Rodos’un fethi Akdeniz tarihinde bir dönüm noktasıdır. Bu tarihten sonra Osmanlı savaş gücü hızla Akdeniz’e yayılmış Suriye limanlarından Fas’a kadar uzanan sahada Osmanlı donanması egemenliğini kurmuştur. Bu fetih aynı zamanda Sultan Selim’in Suriye ve Mısır fetihlerinin de tamamlayıcısıdır. Çünkü St. Jean şövalyelerinin Rodos’taki varlığına rağmen Osmanlıların Mısır’da egemen olmaları mümkün değildi. Keza korsanlık tarihi için de bir dönüm noktası olan bu fetihle Müslüman korsanların önündeki büyük bir engel ortadan kalkarken Akdeniz’deki Hristiyanların ileri savunma hattı ve korsanlık üssü düşmüştür. Kale Osmanlı hâkimiyetinde güçlü bir garnizona dönüştürülürken, Akdeniz’deki en önemli deniz üslerinden de biri olmuştur.
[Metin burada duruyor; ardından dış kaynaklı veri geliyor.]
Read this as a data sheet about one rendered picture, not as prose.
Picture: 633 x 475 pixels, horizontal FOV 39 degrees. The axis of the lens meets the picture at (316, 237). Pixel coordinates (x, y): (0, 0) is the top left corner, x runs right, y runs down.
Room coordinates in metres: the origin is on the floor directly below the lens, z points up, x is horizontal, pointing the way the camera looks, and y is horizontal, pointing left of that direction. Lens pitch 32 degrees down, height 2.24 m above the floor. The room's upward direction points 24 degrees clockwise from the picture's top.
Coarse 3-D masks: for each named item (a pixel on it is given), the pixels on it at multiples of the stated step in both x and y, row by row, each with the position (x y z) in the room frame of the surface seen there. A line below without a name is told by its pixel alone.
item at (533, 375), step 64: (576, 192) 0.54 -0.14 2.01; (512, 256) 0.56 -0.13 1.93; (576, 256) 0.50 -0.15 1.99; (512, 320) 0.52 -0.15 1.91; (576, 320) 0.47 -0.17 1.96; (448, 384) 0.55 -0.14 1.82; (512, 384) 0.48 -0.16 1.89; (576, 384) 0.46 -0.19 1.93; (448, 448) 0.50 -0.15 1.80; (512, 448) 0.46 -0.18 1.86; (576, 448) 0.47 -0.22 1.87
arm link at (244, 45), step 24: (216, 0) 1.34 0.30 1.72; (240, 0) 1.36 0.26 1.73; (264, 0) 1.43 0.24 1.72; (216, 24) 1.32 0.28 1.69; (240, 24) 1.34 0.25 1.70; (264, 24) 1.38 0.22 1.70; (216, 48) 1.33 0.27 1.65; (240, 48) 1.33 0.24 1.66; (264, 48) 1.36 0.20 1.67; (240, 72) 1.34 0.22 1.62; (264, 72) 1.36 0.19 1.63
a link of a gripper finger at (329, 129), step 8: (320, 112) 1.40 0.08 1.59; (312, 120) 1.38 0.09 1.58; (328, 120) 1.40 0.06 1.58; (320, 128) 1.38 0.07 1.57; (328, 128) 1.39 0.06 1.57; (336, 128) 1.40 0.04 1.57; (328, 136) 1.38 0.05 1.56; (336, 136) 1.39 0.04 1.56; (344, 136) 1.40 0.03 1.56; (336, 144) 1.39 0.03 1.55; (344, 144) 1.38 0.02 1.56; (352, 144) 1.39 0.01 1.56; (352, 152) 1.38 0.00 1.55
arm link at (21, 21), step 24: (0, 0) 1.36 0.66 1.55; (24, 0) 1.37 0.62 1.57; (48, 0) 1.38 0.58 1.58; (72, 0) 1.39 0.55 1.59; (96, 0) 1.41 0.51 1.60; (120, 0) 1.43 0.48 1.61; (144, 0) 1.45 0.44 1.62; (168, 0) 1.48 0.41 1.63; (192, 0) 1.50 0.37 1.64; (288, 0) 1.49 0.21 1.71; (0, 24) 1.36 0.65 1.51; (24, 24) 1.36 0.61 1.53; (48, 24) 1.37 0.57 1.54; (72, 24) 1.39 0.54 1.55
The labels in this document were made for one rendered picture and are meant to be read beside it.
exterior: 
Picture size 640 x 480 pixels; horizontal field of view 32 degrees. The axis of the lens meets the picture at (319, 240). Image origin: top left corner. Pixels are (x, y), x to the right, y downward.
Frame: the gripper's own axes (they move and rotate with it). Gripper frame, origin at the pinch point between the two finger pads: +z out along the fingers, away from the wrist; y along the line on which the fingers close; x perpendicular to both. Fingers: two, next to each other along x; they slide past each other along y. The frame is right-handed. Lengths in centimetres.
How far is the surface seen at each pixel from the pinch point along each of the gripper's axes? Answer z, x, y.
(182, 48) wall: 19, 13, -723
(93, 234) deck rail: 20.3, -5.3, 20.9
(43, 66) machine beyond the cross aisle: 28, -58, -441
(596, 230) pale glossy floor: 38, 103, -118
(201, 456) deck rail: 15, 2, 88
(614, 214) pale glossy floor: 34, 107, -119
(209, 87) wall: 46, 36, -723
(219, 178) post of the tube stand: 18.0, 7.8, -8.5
Osmanlılar, Rodos kalesindeki tarihsel birikimi korudukları gibi yaptıkları imar faaliyetleri ile Rodos’u kısa sürede bir Türk İslam şehrine dönüştürdüler. Fakat fetihten dört yüz yıl sonra, 1911’de İtalyan işgaline uğrayan ada fiilen Türk hâkimiyetinden çıktı. 1912’deki anlaşma gereği geçici olarak İtalya’ya bırakılan Rodos’un statüsü II. Dünya savaşına kadar tartışmalı kaldı. Bu süre zarfında Türk tarafı adadaki haklarıyla ilgili masaya otursa da 1947’de II. Dünya savaşının galipleri adayı Yunanistan’a teslim ettiler.